### Goal of the exercise
Where does the string "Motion" occur in the records below? Copy every line that holds it.

### Exercise inputs
------------------------------------------------------------
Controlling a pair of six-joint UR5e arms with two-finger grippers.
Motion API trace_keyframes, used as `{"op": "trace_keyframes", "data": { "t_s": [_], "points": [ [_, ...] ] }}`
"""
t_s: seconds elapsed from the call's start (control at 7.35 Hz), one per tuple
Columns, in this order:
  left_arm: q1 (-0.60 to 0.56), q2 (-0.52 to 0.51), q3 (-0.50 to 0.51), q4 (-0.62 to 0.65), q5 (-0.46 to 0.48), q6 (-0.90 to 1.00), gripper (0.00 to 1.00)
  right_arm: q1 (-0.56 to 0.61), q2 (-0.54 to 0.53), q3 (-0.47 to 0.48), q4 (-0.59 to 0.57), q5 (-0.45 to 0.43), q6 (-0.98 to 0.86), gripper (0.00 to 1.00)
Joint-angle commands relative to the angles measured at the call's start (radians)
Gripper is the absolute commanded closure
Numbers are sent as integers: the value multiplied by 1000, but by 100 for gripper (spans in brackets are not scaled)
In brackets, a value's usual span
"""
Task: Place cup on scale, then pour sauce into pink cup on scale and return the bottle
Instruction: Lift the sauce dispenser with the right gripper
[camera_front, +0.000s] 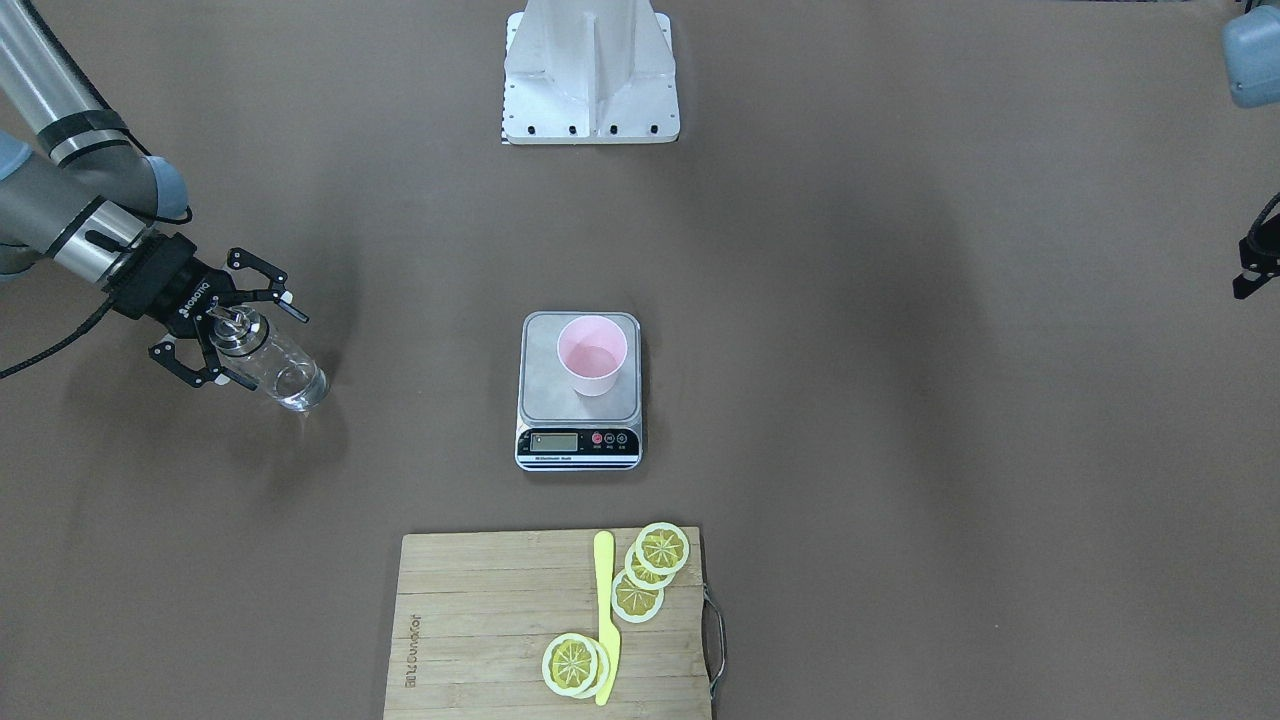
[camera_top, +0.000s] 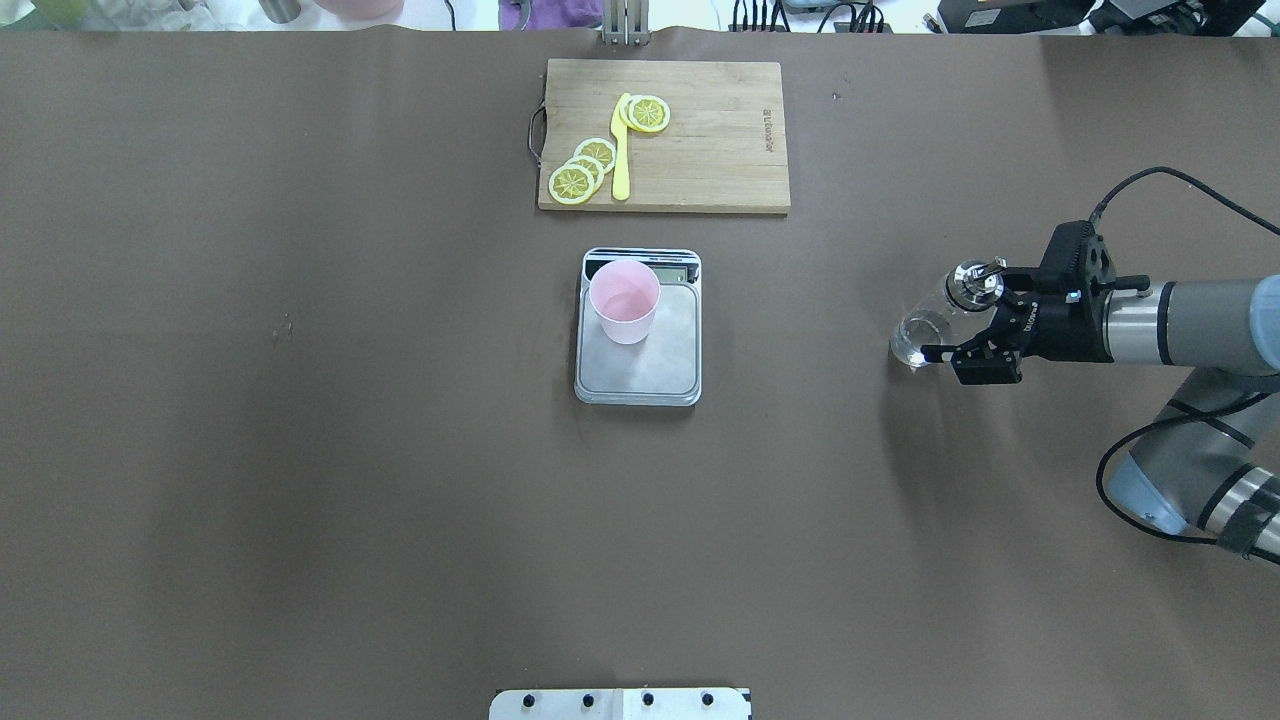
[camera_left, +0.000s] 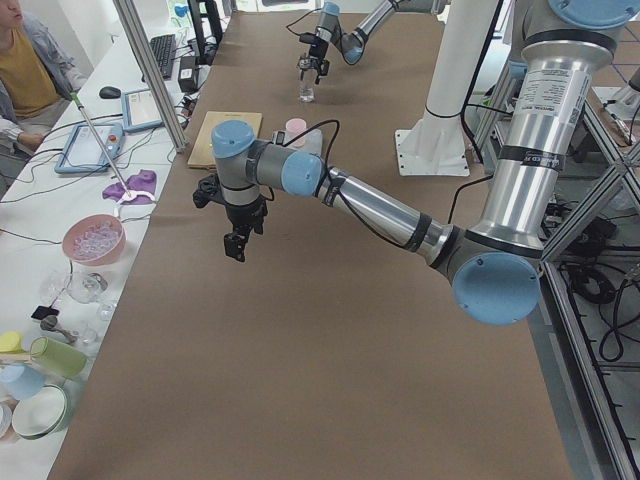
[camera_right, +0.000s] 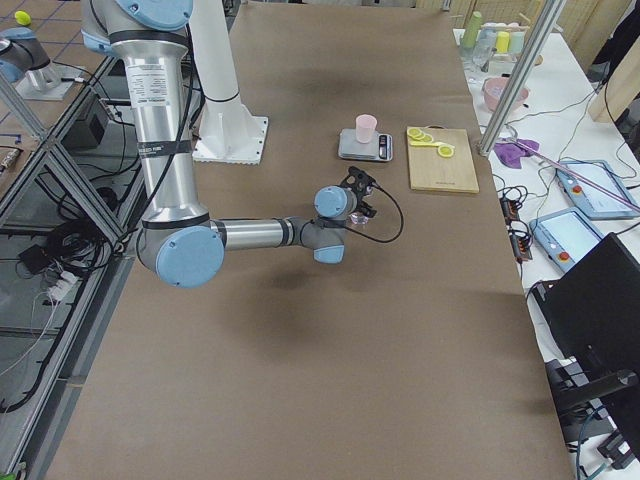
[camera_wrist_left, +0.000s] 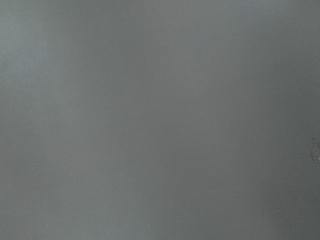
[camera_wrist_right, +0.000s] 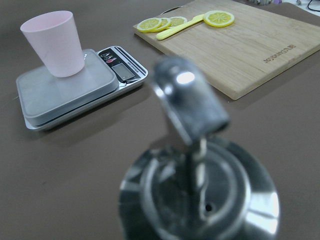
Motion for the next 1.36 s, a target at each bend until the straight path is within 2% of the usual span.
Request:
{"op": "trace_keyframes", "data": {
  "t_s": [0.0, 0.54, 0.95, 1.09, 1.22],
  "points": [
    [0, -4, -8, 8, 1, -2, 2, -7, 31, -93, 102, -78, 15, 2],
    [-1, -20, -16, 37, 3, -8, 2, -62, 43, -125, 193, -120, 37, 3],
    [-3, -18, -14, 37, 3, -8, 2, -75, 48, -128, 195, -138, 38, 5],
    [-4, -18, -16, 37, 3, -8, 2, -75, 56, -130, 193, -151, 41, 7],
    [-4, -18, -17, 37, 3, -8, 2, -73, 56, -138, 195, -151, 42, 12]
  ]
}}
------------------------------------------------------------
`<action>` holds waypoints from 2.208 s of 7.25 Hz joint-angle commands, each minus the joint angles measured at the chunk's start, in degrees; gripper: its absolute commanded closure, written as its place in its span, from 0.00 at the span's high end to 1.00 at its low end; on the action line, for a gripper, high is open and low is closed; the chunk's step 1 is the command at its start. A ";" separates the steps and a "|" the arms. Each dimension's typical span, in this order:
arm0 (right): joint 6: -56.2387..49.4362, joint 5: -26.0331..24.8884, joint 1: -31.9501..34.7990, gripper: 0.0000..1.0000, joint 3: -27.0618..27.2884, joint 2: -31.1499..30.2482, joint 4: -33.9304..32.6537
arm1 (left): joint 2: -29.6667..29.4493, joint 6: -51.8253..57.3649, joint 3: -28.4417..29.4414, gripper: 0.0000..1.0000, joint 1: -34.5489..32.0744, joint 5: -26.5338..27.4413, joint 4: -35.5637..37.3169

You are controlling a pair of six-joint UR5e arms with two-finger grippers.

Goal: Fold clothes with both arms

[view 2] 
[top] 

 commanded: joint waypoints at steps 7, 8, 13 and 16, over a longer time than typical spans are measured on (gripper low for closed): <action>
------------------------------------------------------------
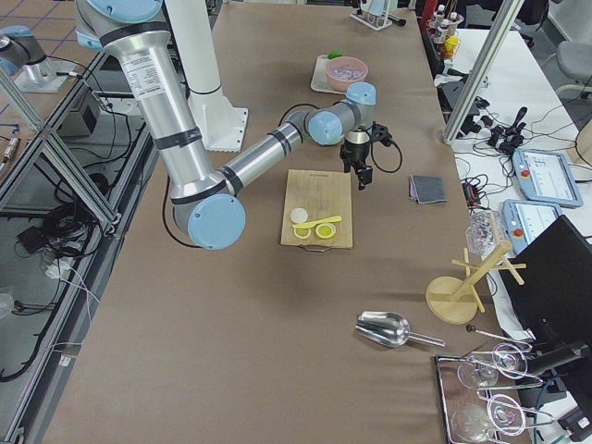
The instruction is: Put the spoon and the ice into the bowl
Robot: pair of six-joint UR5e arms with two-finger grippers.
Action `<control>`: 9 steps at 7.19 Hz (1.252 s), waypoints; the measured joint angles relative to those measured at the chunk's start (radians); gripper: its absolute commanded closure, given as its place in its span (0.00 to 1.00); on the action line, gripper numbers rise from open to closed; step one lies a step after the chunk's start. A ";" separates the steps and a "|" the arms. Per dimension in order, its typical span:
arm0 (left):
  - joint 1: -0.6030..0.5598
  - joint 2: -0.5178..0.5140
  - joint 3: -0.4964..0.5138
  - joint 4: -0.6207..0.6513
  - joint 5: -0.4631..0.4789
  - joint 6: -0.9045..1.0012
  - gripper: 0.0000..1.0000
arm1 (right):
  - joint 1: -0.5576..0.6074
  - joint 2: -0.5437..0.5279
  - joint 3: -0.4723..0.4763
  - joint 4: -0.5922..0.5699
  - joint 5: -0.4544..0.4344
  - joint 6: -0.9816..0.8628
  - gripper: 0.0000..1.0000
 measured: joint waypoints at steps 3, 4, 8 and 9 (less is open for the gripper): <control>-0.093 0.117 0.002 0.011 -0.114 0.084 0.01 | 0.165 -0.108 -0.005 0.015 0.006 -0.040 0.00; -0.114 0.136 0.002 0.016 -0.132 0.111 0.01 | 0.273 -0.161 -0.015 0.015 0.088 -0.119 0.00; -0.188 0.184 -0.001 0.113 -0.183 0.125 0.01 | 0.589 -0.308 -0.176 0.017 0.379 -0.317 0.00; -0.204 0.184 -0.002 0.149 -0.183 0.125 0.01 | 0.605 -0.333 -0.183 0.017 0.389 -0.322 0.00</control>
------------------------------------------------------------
### Task answer
Motion API trace_keyframes, used as `{"op": "trace_keyframes", "data": { "t_s": [_], "points": [ [_, ...] ] }}`
Motion for the next 1.36 s, a target at each bend until the straight path is within 2% of the usual span.

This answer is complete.